▶ _YOUR INSTRUCTIONS_: Provide the number of lines below that include "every", without any other words.

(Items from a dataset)
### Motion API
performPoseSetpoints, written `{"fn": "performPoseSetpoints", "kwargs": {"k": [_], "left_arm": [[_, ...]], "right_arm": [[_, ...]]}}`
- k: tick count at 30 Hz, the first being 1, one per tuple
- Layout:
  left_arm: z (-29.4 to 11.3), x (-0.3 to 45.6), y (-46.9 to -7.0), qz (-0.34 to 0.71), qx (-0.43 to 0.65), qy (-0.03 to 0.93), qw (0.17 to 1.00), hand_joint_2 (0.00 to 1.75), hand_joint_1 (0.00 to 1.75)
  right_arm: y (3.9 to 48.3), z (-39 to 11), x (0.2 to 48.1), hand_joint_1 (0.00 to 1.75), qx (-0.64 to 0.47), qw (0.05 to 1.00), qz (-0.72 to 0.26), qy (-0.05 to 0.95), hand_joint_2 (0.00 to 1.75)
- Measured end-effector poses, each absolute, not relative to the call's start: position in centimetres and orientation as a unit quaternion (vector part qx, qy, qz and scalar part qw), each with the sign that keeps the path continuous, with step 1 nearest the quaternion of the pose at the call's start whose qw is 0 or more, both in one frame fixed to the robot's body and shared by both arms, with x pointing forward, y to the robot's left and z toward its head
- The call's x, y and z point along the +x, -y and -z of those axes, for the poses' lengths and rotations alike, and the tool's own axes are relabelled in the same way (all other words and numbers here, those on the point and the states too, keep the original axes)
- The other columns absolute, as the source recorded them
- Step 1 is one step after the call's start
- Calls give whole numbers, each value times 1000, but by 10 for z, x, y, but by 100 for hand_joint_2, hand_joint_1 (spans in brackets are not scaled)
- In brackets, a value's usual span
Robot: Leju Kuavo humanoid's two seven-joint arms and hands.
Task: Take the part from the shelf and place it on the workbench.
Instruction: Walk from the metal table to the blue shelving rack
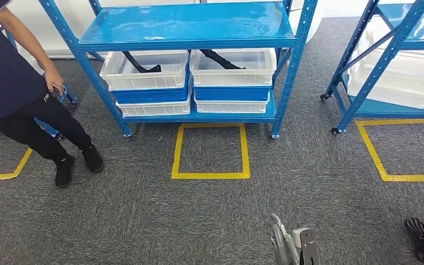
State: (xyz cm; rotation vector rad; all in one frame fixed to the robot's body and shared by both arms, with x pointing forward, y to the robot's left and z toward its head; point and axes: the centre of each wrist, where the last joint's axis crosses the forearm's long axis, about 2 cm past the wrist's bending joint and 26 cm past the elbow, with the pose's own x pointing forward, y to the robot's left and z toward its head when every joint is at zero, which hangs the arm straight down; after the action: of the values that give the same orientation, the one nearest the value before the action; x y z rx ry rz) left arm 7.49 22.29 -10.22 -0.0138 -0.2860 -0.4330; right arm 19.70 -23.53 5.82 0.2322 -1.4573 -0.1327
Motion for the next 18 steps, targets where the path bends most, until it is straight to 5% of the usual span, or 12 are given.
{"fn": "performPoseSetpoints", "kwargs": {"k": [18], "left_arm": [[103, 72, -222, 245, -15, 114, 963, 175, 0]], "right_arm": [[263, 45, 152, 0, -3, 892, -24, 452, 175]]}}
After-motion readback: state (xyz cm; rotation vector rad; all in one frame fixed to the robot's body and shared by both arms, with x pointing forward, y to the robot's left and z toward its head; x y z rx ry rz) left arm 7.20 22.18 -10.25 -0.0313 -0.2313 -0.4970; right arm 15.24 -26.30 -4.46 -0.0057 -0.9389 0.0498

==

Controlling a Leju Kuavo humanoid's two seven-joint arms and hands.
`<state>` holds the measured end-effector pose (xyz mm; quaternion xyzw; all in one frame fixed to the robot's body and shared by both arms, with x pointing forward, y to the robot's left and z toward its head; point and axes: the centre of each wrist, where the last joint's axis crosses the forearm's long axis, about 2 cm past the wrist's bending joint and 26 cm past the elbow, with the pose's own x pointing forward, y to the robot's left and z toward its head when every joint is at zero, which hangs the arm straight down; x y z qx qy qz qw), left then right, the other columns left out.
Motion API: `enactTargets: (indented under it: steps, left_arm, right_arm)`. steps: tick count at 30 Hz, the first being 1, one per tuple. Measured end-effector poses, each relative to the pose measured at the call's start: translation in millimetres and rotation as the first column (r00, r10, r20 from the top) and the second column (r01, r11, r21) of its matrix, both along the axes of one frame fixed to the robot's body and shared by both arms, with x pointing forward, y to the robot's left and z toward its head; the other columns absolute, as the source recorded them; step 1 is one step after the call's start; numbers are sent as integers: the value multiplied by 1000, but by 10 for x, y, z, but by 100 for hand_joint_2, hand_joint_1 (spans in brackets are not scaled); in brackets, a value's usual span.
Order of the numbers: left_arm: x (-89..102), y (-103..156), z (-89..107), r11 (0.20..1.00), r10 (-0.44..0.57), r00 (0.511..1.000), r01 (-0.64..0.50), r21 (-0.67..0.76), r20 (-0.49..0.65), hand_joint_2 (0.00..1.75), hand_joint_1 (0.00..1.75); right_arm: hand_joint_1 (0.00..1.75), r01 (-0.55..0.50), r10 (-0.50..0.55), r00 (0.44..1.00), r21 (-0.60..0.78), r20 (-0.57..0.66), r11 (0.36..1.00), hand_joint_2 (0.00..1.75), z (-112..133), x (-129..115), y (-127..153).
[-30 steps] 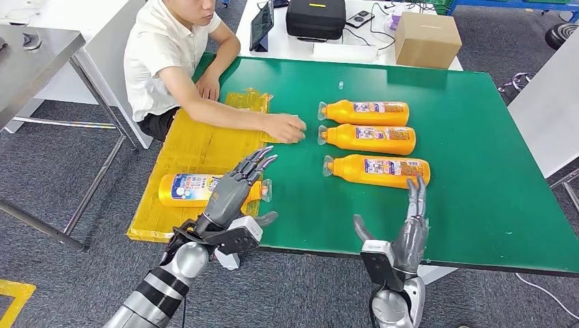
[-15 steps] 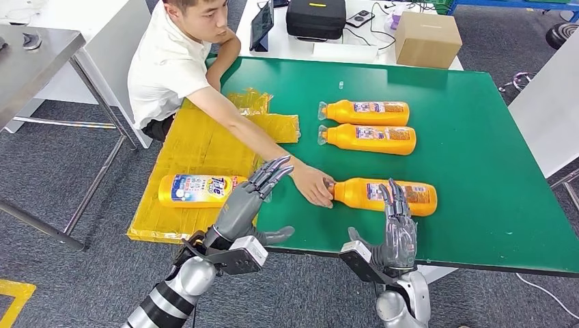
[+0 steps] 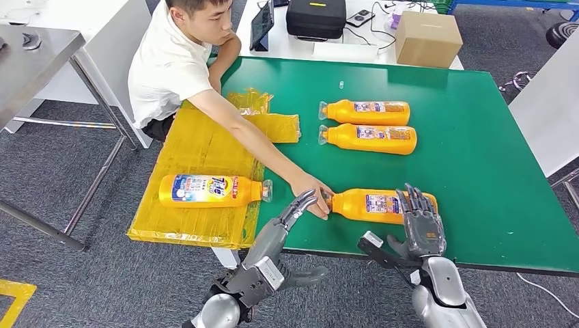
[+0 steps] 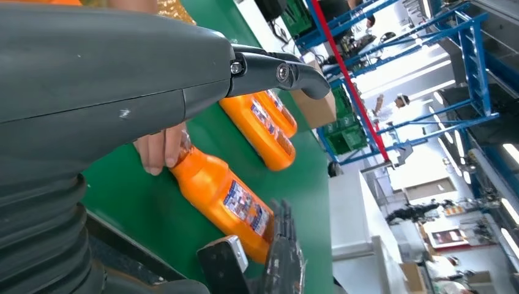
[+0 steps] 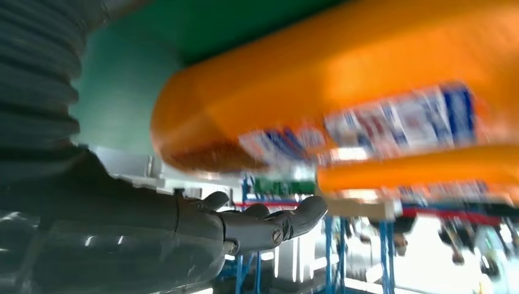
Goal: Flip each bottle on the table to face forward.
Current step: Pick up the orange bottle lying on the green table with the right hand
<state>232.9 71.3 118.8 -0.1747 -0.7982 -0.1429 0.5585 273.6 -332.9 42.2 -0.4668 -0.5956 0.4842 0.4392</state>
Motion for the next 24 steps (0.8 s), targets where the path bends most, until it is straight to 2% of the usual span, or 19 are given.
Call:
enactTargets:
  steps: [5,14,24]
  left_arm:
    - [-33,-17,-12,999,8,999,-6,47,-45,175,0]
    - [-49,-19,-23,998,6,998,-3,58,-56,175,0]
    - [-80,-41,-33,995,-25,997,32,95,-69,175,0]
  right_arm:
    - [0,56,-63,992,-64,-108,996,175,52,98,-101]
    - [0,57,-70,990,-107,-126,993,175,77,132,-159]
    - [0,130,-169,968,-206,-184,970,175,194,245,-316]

▶ _ANSWER TO THE EXERCISE_: 2